• _Exercise instructions_: As output, give the exact lines from the one containing "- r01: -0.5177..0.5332" through the end of the listing below, both included, without the pictures.

• _Given material_:
---

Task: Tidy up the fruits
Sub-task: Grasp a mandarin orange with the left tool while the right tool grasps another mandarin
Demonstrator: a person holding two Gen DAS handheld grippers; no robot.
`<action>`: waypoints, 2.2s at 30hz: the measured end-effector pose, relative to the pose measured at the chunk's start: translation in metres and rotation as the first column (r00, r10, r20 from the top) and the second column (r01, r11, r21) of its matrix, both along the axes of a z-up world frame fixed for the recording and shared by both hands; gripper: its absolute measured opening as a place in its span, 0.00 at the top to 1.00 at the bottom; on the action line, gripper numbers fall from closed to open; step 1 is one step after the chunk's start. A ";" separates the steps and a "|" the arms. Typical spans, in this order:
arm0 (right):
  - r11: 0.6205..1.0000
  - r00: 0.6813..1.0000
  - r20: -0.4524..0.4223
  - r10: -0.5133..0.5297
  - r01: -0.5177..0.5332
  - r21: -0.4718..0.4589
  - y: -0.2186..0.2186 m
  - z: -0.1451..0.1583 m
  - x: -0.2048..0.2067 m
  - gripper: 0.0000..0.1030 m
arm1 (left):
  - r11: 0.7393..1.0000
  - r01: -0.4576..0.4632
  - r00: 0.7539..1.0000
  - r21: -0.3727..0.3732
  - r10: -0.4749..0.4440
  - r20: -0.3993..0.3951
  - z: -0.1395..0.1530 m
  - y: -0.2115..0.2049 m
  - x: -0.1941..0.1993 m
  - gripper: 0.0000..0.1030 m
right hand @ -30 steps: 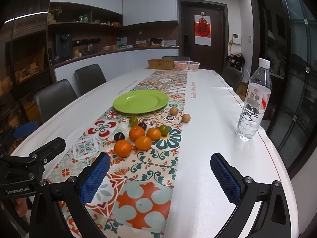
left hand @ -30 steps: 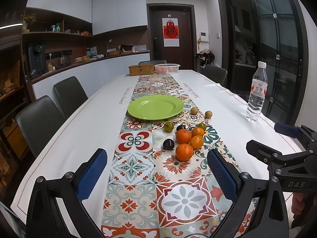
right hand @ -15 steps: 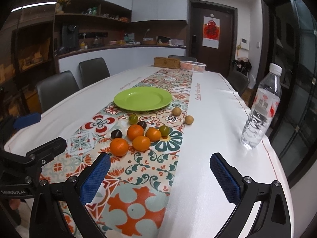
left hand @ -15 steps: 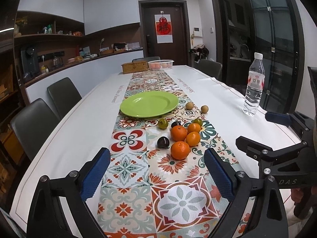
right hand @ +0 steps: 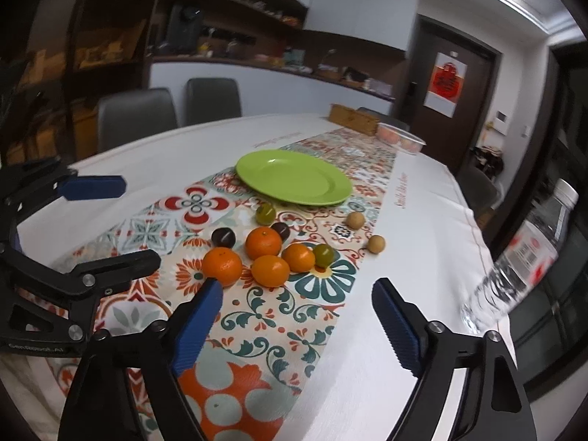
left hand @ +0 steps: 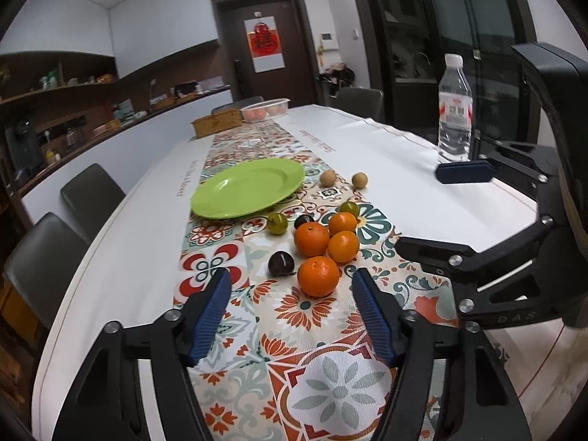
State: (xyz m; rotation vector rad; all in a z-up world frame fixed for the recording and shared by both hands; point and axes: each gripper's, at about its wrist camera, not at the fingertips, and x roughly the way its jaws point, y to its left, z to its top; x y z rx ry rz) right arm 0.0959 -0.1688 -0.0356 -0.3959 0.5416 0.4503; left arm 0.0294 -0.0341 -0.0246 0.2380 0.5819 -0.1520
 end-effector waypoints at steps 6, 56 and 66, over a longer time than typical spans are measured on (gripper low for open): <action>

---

• _Response to the task_:
  - r01: -0.5177..0.5332
  - r21: -0.4718..0.4589
  - y: -0.2186..0.2186 m
  - z: -0.1451..0.1583 m
  - x: -0.2048..0.2067 m
  - gripper: 0.0000..0.1030 m
arm1 (left):
  - r11: 0.7393..1.0000
  - r01: -0.4576..0.4632
  - r00: 0.7539..1.0000
  - r21: -0.3727..0.3732
  - r10: -0.4749..0.4440
  - r20: -0.3993..0.3951
  - z: -0.1395..0.1530 m
  - y: -0.2115..0.2049 m
  - x: -0.1941..0.1993 m
  - gripper: 0.0000..0.1030 m
right hand @ -30 steps: 
left hand @ -30 steps: 
right hand @ -15 steps: 
left hand @ -15 steps: 
right hand @ +0 steps: 
left hand @ +0 steps: 
State: (xyz m; rotation vector rad; all in a z-up world frame fixed for the recording and shared by both hands; point and axes: each gripper's, at about its wrist camera, not at the fingertips, and x roughly the way its jaws point, y to its left, z to its top; x y z rx ry rz) right arm 0.0959 -0.1688 -0.0356 -0.3959 0.5416 0.4503; left arm 0.0294 -0.0341 -0.0246 0.2380 0.5819 -0.1520
 end-effector waypoints at steps 6, 56 and 66, over a longer time than typical spans are measured on (gripper low for open): <action>

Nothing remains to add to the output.